Learning about trauma has helped us communicate so much better and has helped me realize that his trauma responses come from trauma, not me. I’ve learned he would have trauma responses no matter who he was with, they are not my “fault” persay.
steakkale
“Lovely, remember what someone did to you is not more than what Christ did for you on the cross.”
Amen and AMEN!! 🙂
Mamie L. Pack
steakkaleTotally changes your perspective.
thediynuts
Being clear is something needed in all relationships. Thank you for this post.
Karina
This is so important! Keeping an open line of communication with your spouse to heal from trauma is so important. And God is so faithful to help you overcome any trauma. He gives wisdom, strength and healing.
Ariana
I do exactly this, I first tell my husband this isn’t about you its about XYZ and he always follows up with how can I help? Sometimes I just need to be alone. Sometimes I just need a hug and a reminder that he is there and he is not XYZ. I found that being open with him has been made him more patient and understanding to the situation though!
Mamie L. Pack
ArianaOh, yay Ariana. Learning to communicate openly and effectively helps our marriages to thrive.
Faith
Your article carries such truth and wisdom! Thanks for the incredible advice!
Mamie L. Pack
FaithThanks for stopping by Faith.
Sherry M Lee
Such great advice! Allowing our spouse to help us deal with trauma can be challenging. I especially love your point where you say, “Focusing on the shame and scars of your trauma keeps you frozen in what happened.” It’s important to move forward, as difficult as that can be.
Mamie L. Pack
Sherry M LeeAbsolutely Sherri!
Stephanie
These are such great tips!
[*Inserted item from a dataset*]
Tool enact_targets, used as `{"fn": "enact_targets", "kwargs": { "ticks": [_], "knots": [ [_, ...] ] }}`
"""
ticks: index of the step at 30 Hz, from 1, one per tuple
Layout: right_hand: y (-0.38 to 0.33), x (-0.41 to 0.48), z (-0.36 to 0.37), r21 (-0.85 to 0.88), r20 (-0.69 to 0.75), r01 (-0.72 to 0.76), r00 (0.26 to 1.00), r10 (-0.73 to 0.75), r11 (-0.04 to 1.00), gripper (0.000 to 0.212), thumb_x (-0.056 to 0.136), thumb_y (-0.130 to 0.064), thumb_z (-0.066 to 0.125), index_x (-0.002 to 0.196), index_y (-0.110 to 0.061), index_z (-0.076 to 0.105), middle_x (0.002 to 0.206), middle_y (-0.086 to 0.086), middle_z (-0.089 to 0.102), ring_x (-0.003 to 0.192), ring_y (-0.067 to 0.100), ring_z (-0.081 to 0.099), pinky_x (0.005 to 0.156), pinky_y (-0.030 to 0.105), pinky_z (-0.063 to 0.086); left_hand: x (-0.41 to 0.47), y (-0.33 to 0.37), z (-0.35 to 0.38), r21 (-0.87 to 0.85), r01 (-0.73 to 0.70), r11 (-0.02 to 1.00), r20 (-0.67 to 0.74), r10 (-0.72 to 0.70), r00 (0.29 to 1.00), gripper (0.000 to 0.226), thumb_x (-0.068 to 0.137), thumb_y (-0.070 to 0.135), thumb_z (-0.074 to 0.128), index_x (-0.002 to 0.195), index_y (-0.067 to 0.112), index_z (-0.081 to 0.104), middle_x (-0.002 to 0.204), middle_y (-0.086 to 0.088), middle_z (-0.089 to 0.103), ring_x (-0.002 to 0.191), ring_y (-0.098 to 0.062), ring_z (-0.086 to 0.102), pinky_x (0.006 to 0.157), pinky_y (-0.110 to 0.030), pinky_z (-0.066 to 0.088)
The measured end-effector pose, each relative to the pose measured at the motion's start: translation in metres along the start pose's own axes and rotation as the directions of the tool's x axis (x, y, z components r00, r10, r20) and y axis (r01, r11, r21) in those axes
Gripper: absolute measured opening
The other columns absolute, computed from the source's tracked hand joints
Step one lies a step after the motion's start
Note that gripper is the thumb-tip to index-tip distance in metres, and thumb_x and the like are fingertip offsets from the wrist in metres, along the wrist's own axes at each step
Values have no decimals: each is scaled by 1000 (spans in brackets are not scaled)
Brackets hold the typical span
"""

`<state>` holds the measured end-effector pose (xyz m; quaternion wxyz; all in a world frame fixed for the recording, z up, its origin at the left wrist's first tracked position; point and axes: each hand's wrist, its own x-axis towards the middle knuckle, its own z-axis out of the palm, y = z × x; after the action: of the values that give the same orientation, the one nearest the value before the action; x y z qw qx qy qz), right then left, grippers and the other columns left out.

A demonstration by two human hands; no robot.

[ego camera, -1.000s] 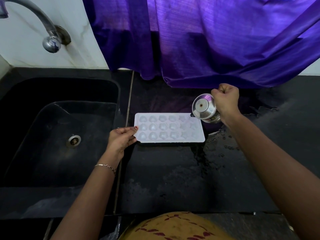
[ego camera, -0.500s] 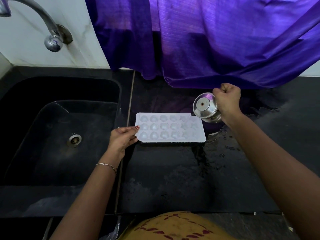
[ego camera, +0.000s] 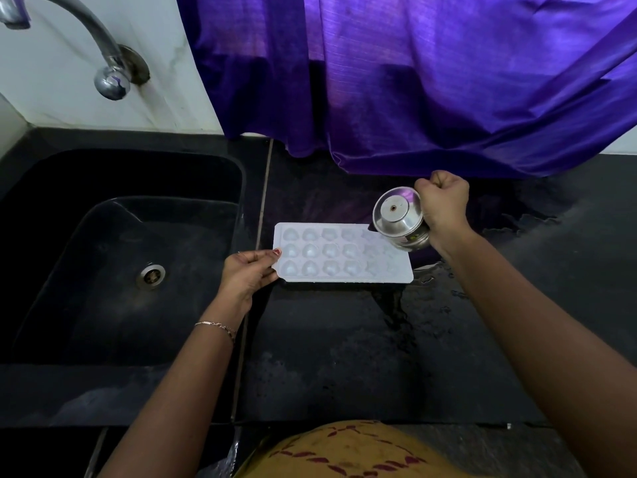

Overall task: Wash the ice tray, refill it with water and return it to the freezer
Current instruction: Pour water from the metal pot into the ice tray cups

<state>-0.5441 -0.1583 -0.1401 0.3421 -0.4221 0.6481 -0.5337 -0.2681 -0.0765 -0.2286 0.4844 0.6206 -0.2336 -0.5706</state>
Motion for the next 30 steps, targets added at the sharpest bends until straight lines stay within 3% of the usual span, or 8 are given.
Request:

Communication is so important for tough talks because assumptions can hurt your relationship if you’re not clear on something. Thank you for sharing these!
primaledgehealth
I completely agree, we can’t get by in a marriage if we are not transparent and honest!
Mamie L. Pack
primaledgehealthSometimes those conversations are uncomfortable but so worth it.
Beth
Really great post. Thanks so much for sharing!
Mamie L. Pack
BethThanks for stopping by!
Jenny
This article will help so many. Great advice!